Razem z moim mężem mieliśmy problem i to chyba na własne życzenie. Dlaczego tak mówię? Otóż, gdybyśmy kiedyś inaczej zareagowali to pewnie dziś nie musielibyśmy ciągać się po sądach. Otóż, mój szanowny sąsiad postanowił wybudować płot w naszej granicy, a nawet trochę bardziej w naszą stronę.
Kiedyś, gdy oni zaczynali budowę, mąż się nie odzywał. Nie chciał po prostu, aby nowi sąsiedzi od razu byli wrogami. Trochę nie podobało mi się jego podejście, ale ja też wówczas w ogóle nie zareagowałam.
Stało się, jak się stało. Niestety dziś przez to mamy same problemy. Sąsiada nic nie interesuje, dodatkowo nawet nie zajmuje się gałęziami, które przechodzą na naszą posesję z jego działki.

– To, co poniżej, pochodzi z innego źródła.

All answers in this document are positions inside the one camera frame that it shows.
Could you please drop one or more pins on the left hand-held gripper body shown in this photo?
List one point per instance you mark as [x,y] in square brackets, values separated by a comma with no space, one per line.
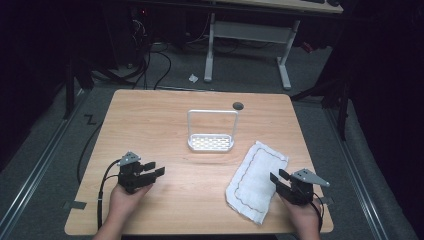
[130,178]

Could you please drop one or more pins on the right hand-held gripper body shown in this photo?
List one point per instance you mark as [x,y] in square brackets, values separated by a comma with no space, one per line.
[300,188]

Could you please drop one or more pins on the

W tym celu zasięgnęliśmy bezpłatna porada prawna Londyn. Sprawa musiałaby trafić do sądu, abyśmy mieli ją wygraną. Teraz nie wiem, czy jest sens to dalej ciągnąć, ale tak się składa, że coraz bardziej mnie to wszystko denerwuje. Nie ukrywam, że gdybym mogła cofnąć czas to o wiele więcej rzeczy zrobiłabym całkiem inaczej.